Always an easy way to open up any piece about The Lemonheads is to use the box of chocolates analogy; most of the albums from Evan Dando’s mothership have fitted neatly into a you-just-don’t-know-what-you’re-going-to-get envelope.
This of course is fine, as when you get the good stuff with your favourite centres the effect – even almost forty years on from the irascible, Boston-made debut Hate Your Friends – is a unique musical sugar rush all of its own.
Equally however, the singer has at times brought his own cliches, most notably those about drug use and addiction, a past dealt with in his forthcoming and knowingly entitled autobiography Rumours Of My Demise.
Dando, whatever stage of life he’s in, will never be a finished project (as reports of a recent stage break down illustrate), but Love Chant arrives with him settled in Brazil, newly married to Antonia Teixeira and having sobered up once more – ingredients that, amongst many others, enabled the recording of what is only the third Lemonheads album in the last quarter of a century.
Being in South America was, he’s admitted, the key to having fewer distractions but the process was also made easier by working with a number of familiar collaborators including J. Mascis, Juliana Hetfield, Tom Morgan and Nick Saloman of The Bevis Frond.
Given the history, any assumption that a new start and old comrades would necessarily lead to a clean break however seems like a foolish one, a view Deep End seems to partially confirm.

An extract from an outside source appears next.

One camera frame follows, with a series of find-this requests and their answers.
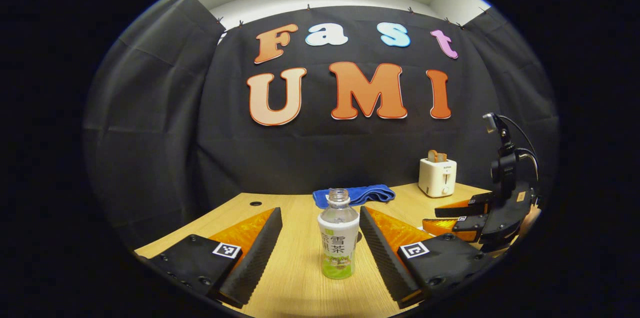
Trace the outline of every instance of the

With their relationship going back to It’s A Shame About Ray, co-writer Morgan helps the song lyrically fish in troubled waters (“So you’re showing all the symptoms/Coughing up a ghost/Going into treatment/Better double down the dose”), whilst a bristling Mascis solo perforates the guilt trip.
Diarising as a confession isn’t a bad thing though, and Love Chant’s opener 58 Second Song relies heavily on the phrase-as-chorus vehicle acolytes will recognise – plus a less expected key change – and ploughs on fuzzily with a carefree air of decades past.
Any listener to the expanded versions from The Lemonheads’ short lived imperial era will have noted the wonderfully diverse choice of cover versions – and an edging towards country, if not in its own terms.
The Key Of Victory re-embraces the idea, a meditative Evan Dando reflecting self-awareness (“I’m livin’ anarchy”) whilst the album’s producer Apollo Nove adds flecks of pastoral guitar.
Broader explanations and this and that’s may come in the book, but this personality coming in and out of focus, of seeing first vulnerability and then detachment, has always been part of Evan Dando’s personal appeal.
Be In neatly sums this effect up; starting with vocals not much more than a croak, it evolves into a quasi-love song in
psychedelic colours. Hug or hurt, you can’t help but feel something.
In this context, titling the closer Roky might be a coincidence but if parallels to the near legendary 13th Floor Elevators frontman’s experiences aren’t strictly linear, the remorseful words map out an unwilling re-entry to a club for dope users, ‘With a casual flip of a worthless coin’.
Maudlin? Not at all, and balancing light and shade has never really been something much heed has been paid to.
It’s appropriate then that the best song here is the playful In The Margin (“A full-on 8th grade girl revenge song,” according to its writer), a bittersweet, riff heavy stomp which is as disposable was you want it to be.
Despite the long wait, Love Chant underlines all the preconceptions whilst subtly confounding them.
The saddest boxes of chocolates are finished ones, and Evan Dando’s isn’t empty yet.